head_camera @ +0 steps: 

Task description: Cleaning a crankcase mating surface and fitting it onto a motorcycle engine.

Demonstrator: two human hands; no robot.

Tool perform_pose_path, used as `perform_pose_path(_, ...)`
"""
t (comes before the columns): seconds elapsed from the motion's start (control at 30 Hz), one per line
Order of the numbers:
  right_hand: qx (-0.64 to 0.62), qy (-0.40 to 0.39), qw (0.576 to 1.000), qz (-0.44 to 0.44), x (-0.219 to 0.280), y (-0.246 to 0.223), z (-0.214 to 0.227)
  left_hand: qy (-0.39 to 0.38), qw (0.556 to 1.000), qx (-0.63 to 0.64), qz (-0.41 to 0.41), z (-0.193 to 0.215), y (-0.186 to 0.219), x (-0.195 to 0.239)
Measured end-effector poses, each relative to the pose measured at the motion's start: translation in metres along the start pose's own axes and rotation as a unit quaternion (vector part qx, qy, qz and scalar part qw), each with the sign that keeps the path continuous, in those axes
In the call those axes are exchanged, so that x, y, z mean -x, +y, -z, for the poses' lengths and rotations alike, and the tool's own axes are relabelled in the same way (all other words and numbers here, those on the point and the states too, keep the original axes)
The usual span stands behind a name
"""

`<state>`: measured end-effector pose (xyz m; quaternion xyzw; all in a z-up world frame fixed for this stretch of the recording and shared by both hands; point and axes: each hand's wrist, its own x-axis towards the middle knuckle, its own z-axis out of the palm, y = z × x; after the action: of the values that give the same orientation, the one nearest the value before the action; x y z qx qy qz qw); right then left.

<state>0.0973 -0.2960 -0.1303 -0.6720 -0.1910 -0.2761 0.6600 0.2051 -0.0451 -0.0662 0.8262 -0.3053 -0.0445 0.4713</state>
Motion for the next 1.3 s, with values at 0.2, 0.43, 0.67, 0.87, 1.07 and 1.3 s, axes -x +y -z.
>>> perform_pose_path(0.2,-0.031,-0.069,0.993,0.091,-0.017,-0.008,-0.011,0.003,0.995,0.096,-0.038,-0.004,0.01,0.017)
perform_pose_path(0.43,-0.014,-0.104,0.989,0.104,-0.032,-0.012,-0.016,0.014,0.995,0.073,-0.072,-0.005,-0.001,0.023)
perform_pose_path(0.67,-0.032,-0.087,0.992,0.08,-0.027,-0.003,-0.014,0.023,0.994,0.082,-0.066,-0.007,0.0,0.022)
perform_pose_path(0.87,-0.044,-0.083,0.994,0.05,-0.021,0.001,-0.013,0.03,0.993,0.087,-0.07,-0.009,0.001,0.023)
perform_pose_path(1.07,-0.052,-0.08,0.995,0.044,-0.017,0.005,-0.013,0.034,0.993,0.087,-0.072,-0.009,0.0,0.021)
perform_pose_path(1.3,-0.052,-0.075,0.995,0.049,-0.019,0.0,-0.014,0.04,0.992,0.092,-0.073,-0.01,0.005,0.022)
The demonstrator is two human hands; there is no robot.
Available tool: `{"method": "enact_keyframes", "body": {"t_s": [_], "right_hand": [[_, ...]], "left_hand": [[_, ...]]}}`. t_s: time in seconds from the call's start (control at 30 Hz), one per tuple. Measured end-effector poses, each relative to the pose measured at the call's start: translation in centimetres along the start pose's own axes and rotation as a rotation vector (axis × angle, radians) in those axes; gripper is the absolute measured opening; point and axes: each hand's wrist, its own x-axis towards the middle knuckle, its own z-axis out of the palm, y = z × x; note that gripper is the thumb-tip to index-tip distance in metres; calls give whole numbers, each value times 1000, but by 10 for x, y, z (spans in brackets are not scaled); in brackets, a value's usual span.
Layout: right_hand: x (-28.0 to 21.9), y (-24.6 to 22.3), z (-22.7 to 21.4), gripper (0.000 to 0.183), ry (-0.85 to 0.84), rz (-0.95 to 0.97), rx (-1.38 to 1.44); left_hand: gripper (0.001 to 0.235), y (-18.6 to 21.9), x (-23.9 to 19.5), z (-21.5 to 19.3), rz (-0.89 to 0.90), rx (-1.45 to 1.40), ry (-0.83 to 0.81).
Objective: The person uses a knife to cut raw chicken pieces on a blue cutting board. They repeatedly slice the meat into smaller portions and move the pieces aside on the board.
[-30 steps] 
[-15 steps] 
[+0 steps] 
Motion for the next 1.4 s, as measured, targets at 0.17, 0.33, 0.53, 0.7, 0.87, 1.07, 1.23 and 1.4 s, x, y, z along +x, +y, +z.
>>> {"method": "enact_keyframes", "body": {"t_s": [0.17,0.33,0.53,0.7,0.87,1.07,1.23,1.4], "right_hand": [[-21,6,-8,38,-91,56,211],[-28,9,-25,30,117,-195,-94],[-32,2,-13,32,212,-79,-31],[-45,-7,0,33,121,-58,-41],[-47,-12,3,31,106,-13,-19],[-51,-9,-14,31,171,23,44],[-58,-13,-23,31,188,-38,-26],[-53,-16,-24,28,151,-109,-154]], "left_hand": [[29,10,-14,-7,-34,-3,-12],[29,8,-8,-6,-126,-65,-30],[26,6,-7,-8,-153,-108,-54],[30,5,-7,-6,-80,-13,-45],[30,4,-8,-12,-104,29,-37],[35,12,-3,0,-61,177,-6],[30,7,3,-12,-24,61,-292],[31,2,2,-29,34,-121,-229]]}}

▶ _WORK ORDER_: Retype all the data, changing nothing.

▶ _EXPECTED OUTPUT_:
head_camera @ +0 steps: 

Task description: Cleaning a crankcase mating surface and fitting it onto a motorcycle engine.

Demonstrator: two human hands; no robot.

Tool perform_pose_path, used as `perform_pose_path(_, ...)`
"""
t (comes before the columns): seconds elapsed from the motion's start (control at 30 Hz), one per line
Order of the numbers:
  right_hand: qx (-0.64 to 0.62), qy (-0.40 to 0.39), qw (0.576 to 1.000), qz (-0.44 to 0.44), x (-0.219 to 0.280), y (-0.246 to 0.223), z (-0.214 to 0.227)
  left_hand: qy (-0.39 to 0.38), qw (0.556 to 1.000), qx (-0.63 to 0.64), qz (-0.41 to 0.41), z (-0.193 to 0.215), y (-0.186 to 0.219), x (-0.195 to 0.239)
Measured end-effector poses, each relative to the pose measured at the motion's start: translation in metres along the start pose's own axes and rotation as a unit quaternion (vector part qx, qy, qz and scalar part qw), each with the sign that keeps the path continuous, in those axes
In the call those axes are exchanged, so that x, y, z mean -x, +y, -z, for the poses' lengths and rotations alike, and the tool's own axes are relabelled in the same way (all other words and numbers here, those on the point and the states too, keep the original axes)
The usual span stands behind a name
"""

`<state>`: measured end-effector pose (xyz m; quaternion xyzw; all in a z-up world frame fixed for this stretch of the recording and shared by both hands; point and axes: each hand's wrist, its own x-axis towards the middle knuckle, its own z-axis out of the palm, y = z × x; after the action: of the values that give the same orientation, the one nearest the value before the action; x y z qx qy qz qw); right then left.

<state>0.0973 -0.2960 -0.1303 -0.6720 -0.1910 -0.2761 0.6600 0.2051 -0.0451 -0.0662 0.8262 -0.3053 -0.0445 0.4713</state>
Motion for the next 1.3 s, with values at 0.2, 0.43, 0.67, 0.87, 1.07 and 1.3 s, axes -x +y -z.
>>> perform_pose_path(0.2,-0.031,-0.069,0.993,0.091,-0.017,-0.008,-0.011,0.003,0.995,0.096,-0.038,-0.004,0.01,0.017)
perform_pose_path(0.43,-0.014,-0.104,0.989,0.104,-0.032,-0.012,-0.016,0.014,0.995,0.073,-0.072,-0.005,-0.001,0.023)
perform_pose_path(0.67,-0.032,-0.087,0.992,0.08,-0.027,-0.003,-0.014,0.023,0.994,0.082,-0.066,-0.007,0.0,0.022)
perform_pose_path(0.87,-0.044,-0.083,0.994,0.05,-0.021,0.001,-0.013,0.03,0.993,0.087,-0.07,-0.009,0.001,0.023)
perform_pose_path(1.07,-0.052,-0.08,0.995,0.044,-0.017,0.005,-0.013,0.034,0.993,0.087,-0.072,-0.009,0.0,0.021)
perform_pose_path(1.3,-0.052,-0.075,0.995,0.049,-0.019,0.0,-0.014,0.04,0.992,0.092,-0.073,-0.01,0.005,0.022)
The demonstrator is two human hands; there is no robot.
Available tool: `{"method": "enact_keyframes", "body": {"t_s": [_], "right_hand": [[_, ...]], "left_hand": [[_, ...]]}}`. t_s: time in seconds from the call's start (control at 30 Hz), one per tuple. Measured end-effector poses, each relative to the pose measured at the call's start: translation in centimetres along the start pose's own axes and rotation as a rotation vector (axis × angle, radians) in those axes; gripper is the absolute measured opening; point and axes: each hand's wrist, its own x-axis towards the middle knuckle, its own z-axis out of the palm, y = z × x; note that gripper is the thumb-tip to index-tip distance in metres; calls give whole numbers, each value times 1000, but by 10 for x, y, z (spans in brackets are not scaled); in brackets, a value's usual span.
Layout: right_hand: x (-28.0 to 21.9), y (-24.6 to 22.3), z (-22.7 to 21.4), gripper (0.000 to 0.183), ry (-0.85 to 0.84), rz (-0.95 to 0.97), rx (-1.38 to 1.44); left_hand: gripper (0.001 to 0.235), y (-18.6 to 21.9), x (-23.9 to 19.5), z (-21.5 to 19.3), rz (-0.89 to 0.90), rx (-1.45 to 1.40), ry (-0.83 to 0.81).
Objective: The person uses a knife to cut raw chicken pieces on a blue cutting board. They repeatedly slice the meat into smaller portions and move the pieces aside on the board.
[-30 steps] 
[-15 steps] 
[+0 steps] 
Motion for the next 1.4 s, as measured, targets at 0.17, 0.33, 0.53, 0.7, 0.87, 1.07, 1.23 and 1.4 s, x, y, z along +x, +y, +z.
>>> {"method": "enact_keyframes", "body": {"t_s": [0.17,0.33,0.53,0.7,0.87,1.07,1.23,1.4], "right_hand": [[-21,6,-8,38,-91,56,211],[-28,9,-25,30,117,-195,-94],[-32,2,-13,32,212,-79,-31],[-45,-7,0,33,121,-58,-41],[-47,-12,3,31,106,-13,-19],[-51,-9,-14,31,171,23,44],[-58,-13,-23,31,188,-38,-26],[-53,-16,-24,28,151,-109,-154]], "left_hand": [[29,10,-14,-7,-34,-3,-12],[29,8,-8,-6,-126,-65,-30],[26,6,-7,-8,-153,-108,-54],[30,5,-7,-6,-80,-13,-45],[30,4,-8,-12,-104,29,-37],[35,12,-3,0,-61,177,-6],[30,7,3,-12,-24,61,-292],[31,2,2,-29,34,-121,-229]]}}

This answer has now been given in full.